Sure don't build things like they use to.


----------



## TraderMark (Nov 15, 2011)

My friends all snickered when I told them that I was going to use my 2001 Ranger to move my 6000 lb skid steer around. I rarely move it more than 10 miles, but the 4.0L V6 moves the load just fine and with brand new brakes on both trailer axles I have no trouble pulling it 50 MPH and stopping when I need to.


----------



## tractorman6600 (Apr 6, 2017)

Thomas said:


> Sure don't build things like they use to.


No they dont. I have had this old truck over 10 years and worked it every day for one reason or another. I wouldnt even attempt to work a newer model like that. I would be afraid of breaking something in my 2016. I could probably walk up and kick it and cause a few thousand dollars in damage, lol.


----------



## tractorman6600 (Apr 6, 2017)

TraderMark said:


> My friends all snickered when I told them that I was going to use my 2001 Ranger to move my 6000 lb skid steer around. I rarely move it more than 10 miles, but the 4.0L V6 moves the load just fine and with brand new brakes on both trailer axles I have no trouble pulling it 50 MPH and stopping when I need to.


Yea those 4.0 motors are strong for their size.

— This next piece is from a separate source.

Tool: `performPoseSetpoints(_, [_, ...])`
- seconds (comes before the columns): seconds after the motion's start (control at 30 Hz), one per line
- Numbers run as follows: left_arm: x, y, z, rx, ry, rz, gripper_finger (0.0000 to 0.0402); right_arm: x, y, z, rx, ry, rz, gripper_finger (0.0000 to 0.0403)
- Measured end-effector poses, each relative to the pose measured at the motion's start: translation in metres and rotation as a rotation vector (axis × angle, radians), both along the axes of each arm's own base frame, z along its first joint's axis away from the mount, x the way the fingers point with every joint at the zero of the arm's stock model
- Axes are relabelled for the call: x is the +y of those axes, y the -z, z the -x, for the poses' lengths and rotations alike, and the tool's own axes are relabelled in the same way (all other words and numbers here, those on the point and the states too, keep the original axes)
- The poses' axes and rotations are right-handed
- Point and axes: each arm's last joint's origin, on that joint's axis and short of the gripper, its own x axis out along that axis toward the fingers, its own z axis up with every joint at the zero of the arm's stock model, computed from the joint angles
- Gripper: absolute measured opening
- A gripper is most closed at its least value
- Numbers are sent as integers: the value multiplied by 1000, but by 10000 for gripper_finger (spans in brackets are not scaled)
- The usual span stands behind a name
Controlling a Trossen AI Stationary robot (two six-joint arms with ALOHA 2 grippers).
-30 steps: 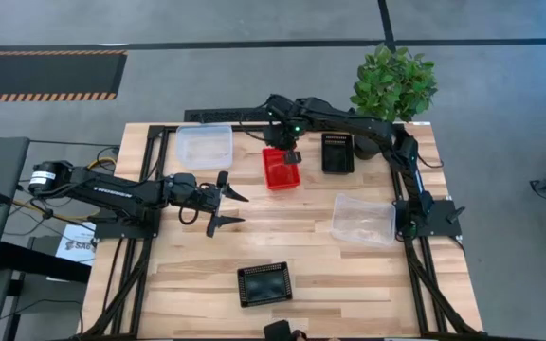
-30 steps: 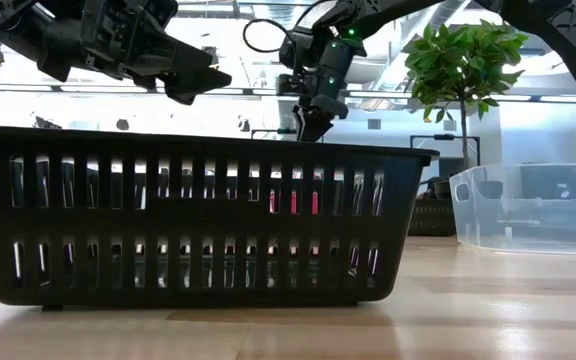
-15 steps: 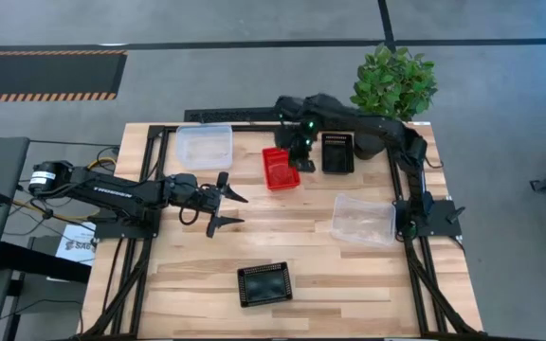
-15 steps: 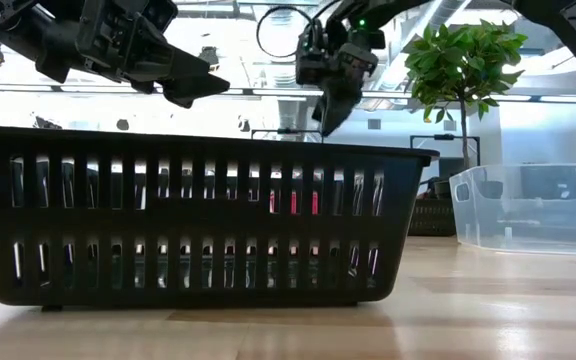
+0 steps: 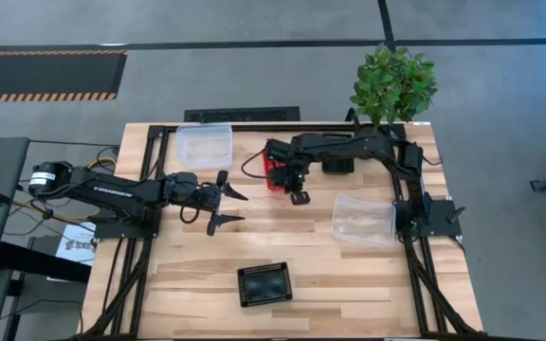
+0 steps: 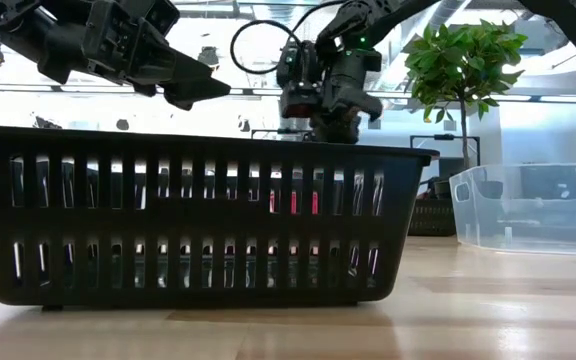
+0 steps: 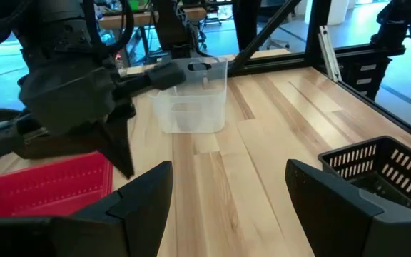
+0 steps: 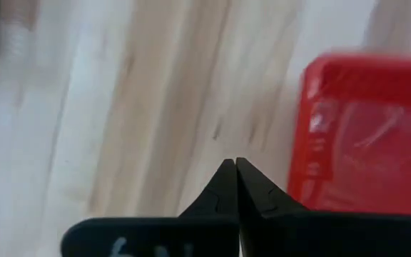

I had one with a 5 speed in a 96 ranger and it would bark tires in 4th gear, I was a teenager then and a little wild and crazy, lol, but it had a 3.55 running gear and was powerful and not too bad on gas either. That bobcat does have that truck squatted though. My only concern would be the suspension holding up but it looks like it has for a while now. They do have a towing capacity of 5000 lbs the best I can remember but can handle more if needed obviously.


----------



## Gary Webb (Sep 4, 2017)

Rangers and F150's have their place. Don't try to carry a heavy load with them. they both have car rear axles. To carry weight you need full floating rear axle. and larger brakes. Have you ever broken an axle?


----------



## Ed Williams (Jun 13, 2019)

Amen on the 1986 Ford truck. I am still driving the 1986 Ford F-150 4x4 I bought when it was 7 months old. Equipped same as yours except 300 six. Love that old truck. Looked at a new truck 3 years ago, then decided to repaint the old workhorse and save many thousands so I could buy a little better tractor. Ha-Ha. A win-win for me


----------



## Ed Williams (Jun 13, 2019)

Gary Webb said:


> Rangers and F150's have their place. Don't try to carry a heavy load with them. they both have car rear axles. To carry weight you need full floating rear axle. and larger brakes. Have you ever broken an axle?


----------



## Ed Williams (Jun 13, 2019)

I have hauled 2 ton of sand in my 1986 F-150 several times while building a garage with no problems. Quarry guys don't seem to know how to load any less. I would hate to try that in one of the newer trucks. Mine did come with overload springs when I bought it used. Do not know if they are factory or added by original owner. Truck was bought as bank repo for balance on original note. Quite a bargain at the time as it had just over 5,000 miles on it.


----------